The ecclesiastic life constitutes another material of head of researchers. From the urban point of view it turns out to be a jewel. His description of the city practically agrees with the plane of 1814, the most ancient known.

Also he reports the fictional of the life of the inhabitants, with the episodes of siege and capture of the city by the pirate Henry Morgan, in 1666; and a few years later, what generated the legend of the abduction of the Camagüeyans, by the filibuster Francois Grammont.

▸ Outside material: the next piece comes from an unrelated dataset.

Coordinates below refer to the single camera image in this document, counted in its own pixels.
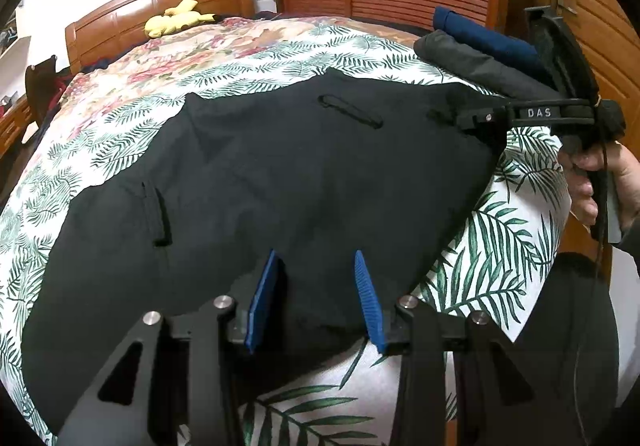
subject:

The bishop Morell de Santa Cruz visited Puerto Príncipe between 1755 and 1757. His remarks attribute to this ground a relevancy at level of the Spanish colonial empire: “(...) á excpeción de la Habana, no hai Pueblo alguno en la Isla que le  exceda, ni aun le iguale”.

One of the tests of its utility emerges of the pages of the book La luz perenne: la cultura en Puerto Príncipe  (1514-1898), volume published in 2013 by the publishing houses Ácana and Oriente, for the celebration of the 500 anniversary of Camagüey.

Prestigious intellectuals as Dr. Cs. Luis Álvarez Álvarez, Doctor in Sciences Lourdes Gómez Consuegra and the M.Sc. Elda Cento Gómez comes often to the bishop Morell de Santa Cruz, in their incessant exercise for unraveling certain puzzles about this ground.

Attending the legacy of bishop Morell de Santa Cruz is possible, as ensures the Álvarez Álvarez, because the culture is also a space of conservation, creation and transmission of spiritual values.